BEGIN
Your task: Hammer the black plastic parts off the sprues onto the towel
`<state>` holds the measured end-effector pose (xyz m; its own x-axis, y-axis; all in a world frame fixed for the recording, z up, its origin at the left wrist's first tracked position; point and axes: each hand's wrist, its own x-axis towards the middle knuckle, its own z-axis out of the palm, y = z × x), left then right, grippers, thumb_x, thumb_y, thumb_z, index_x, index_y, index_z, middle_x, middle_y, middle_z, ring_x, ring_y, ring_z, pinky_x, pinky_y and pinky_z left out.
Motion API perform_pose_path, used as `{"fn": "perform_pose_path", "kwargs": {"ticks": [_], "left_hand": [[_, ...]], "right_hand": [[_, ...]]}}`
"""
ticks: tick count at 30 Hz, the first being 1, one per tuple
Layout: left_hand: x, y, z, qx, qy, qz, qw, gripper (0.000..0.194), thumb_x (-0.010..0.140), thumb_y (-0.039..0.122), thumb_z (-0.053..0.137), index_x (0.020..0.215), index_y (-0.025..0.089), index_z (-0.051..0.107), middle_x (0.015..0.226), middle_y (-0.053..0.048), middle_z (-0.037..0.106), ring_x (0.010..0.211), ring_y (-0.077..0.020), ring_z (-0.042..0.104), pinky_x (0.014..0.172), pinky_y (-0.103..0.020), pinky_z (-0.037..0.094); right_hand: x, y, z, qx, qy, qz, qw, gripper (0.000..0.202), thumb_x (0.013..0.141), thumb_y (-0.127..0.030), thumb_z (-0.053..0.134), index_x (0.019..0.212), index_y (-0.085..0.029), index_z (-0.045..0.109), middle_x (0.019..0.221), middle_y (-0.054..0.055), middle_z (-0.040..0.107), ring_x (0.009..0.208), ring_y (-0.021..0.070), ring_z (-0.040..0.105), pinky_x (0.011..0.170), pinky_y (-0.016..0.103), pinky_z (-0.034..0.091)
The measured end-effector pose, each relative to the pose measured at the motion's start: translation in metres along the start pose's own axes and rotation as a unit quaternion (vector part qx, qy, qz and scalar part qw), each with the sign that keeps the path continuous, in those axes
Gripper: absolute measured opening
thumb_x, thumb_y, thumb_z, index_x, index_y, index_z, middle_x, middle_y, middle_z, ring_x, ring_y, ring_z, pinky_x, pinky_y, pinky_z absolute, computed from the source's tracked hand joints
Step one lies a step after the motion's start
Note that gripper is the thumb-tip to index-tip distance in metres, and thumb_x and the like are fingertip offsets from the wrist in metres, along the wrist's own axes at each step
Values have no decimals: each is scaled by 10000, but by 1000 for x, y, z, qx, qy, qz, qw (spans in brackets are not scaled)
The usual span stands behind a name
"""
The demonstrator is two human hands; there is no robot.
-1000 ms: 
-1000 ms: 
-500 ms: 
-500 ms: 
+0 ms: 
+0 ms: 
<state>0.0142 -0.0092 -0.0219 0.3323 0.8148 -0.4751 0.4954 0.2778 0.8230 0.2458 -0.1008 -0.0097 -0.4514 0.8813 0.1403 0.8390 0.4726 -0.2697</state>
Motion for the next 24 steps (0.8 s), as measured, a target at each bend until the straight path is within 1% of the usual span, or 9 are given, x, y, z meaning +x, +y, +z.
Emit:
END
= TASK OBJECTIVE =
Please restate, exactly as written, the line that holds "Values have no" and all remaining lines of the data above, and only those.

= RESULT =
Values have no decimals: each is scaled by 10000, but by 1000 for x, y, z, qx, qy, qz, qw (spans in brackets are not scaled)
The usual span stands behind a name
"""
The demonstrator is two human hands; there is no robot.
-1000 ms: 
-1000 ms: 
-500 ms: 
-500 ms: 
+0 ms: 
+0 ms: 
<state>0.0142 -0.0092 -0.0219 0.3323 0.8148 -0.4751 0.4954 0.2778 0.8230 0.2458 -0.1008 -0.0097 -0.4514 0.8813 0.1403 0.8390 0.4726 -0.2697</state>
Motion for the next 24 steps (0.8 s), as measured, a target at each bend until the straight path is within 1% of the usual span, or 9 are given, x, y, z meaning +x, +y, +z.
Emit:

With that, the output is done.